キャンプファイヤーの火の中に、小さな木の棒を投げ込んだらどうなるでしょう?火は明るくなって、まわりはちょっと温度が上がりますね。同じようなことが、若い星のまわりでも起きているらしいのです!

生まれて数百万年の若い星のまわりには、ガスやちりでできた円盤がとりまいています。このガスやちりから、惑星(わくせい)が生まれるのです。いっぽうで、円盤の中のガスやちりは、ときどき中心の赤ちゃん星の重力にひっぱられて落ちていきます。すると、赤ちゃん星は少しだけ明るくなり、まわりの温度も上がります。

アルマ望遠鏡を使った観測で、赤ちゃん星がまさに明るくなっているところを初めてみつけることができました。そこで起きていたことは、例えるならば、雪がいっぱい積もっているまんなかでキャンプファイヤーをしているようなものでした。

アルマ望遠鏡が撮影した画像には、若い星のまわりの円盤(えんばん)が、暗い帯のようなものでふたつに分けられているようすが写っていました。この暗い帯の内側は、星からの光で温まっているので、水は蒸発してしまっています。でも帯の外側では温度が低くて、水はこおってしまっています。雪が積もった中でキャンプファイヤーをすることを想像してみると、火の近くは温度が高くて雪がとけていて、あるところから遠くは寒いので雪のまま残っているはずですよね。それと同じことです。

このさかいめが見える観測というのは、これまでほとんどありませんでした。というのも、氷がとけてしまう場所は赤ちゃん星のとても近くだけなので、星と見分けがつかなかったのです。
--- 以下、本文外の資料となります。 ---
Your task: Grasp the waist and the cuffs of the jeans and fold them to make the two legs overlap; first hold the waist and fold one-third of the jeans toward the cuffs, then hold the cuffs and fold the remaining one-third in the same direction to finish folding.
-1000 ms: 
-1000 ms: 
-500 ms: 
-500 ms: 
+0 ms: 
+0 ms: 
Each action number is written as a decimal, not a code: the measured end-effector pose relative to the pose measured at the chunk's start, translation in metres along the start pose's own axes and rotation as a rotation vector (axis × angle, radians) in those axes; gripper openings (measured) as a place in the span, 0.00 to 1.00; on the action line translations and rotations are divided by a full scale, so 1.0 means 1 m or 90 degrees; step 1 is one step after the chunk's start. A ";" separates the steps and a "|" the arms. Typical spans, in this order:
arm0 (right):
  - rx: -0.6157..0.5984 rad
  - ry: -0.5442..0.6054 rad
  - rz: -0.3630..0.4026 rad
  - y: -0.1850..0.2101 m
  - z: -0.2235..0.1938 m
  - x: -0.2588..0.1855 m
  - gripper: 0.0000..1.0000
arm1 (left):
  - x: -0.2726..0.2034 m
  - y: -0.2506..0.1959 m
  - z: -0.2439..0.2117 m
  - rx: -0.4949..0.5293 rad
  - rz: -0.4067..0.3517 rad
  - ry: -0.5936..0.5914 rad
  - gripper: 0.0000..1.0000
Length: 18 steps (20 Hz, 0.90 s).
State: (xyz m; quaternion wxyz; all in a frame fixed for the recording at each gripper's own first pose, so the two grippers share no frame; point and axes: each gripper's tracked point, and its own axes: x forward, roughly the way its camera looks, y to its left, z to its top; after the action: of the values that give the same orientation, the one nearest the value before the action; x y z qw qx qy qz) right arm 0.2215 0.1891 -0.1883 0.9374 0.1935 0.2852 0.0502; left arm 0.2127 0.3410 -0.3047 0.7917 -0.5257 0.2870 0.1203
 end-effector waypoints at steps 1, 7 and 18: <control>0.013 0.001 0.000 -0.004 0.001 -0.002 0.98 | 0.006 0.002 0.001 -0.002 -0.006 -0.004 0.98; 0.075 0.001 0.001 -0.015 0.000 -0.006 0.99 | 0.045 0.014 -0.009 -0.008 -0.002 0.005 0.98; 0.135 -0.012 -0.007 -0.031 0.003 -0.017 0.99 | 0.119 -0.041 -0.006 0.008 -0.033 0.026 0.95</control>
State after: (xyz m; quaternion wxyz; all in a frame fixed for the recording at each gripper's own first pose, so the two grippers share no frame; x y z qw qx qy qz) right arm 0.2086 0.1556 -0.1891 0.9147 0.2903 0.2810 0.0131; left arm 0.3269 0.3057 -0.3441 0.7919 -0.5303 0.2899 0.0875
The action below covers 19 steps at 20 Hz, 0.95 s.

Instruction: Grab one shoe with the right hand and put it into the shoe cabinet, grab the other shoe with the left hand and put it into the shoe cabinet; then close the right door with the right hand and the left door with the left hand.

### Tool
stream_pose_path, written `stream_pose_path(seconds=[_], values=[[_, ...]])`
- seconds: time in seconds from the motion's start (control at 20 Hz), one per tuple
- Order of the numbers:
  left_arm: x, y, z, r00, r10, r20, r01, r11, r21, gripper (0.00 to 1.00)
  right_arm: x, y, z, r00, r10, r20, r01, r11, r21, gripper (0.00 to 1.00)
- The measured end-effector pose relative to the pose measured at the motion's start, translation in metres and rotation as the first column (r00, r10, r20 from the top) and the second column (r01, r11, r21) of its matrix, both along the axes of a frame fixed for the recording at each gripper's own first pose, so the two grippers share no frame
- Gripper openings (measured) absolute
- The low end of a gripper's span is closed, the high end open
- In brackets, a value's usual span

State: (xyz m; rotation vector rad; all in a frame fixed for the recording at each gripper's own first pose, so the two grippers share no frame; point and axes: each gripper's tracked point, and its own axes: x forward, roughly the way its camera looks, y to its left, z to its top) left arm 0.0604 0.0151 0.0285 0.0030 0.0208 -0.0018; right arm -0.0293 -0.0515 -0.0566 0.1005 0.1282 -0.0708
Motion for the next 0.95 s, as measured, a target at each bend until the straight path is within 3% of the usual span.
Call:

アルマ望遠鏡が観測した星は、オリオン座にあるのですが、実はとても珍しい星です。ちょうど赤ちゃん星にガスやちりがたくさん流れこんでいるところで、星が一時的にとても明るくなっていました。そのおかげで、星から遠いところでも氷がとけていたので、望遠鏡でその様子を見ることができたのです。

きっと私たちが住む太陽系も、むかしはこんな姿をしていたことでしょう。太陽系がどうやってできたかを考えるヒントが、この星にあるかもしれません。


なにを?

今回観測されたのは、オリオン座V883星という若い星です。有名なオリオン座の中にあり

ますが、この星はとても暗いので、大きな望遠鏡を使わないと見ることができません。星が一時的に明るくなることで星から遠いところにある氷がとけてしまう、というのは予想はされていましたが、実際に観測されたのはこれが初めてです。

だれが?

この研究は、チリのディエゴ・ポルタレス大学のルーカス・シエザさんたちが行ったものです。この発見は、世界的な科学雑誌ネイチャーで発表されました。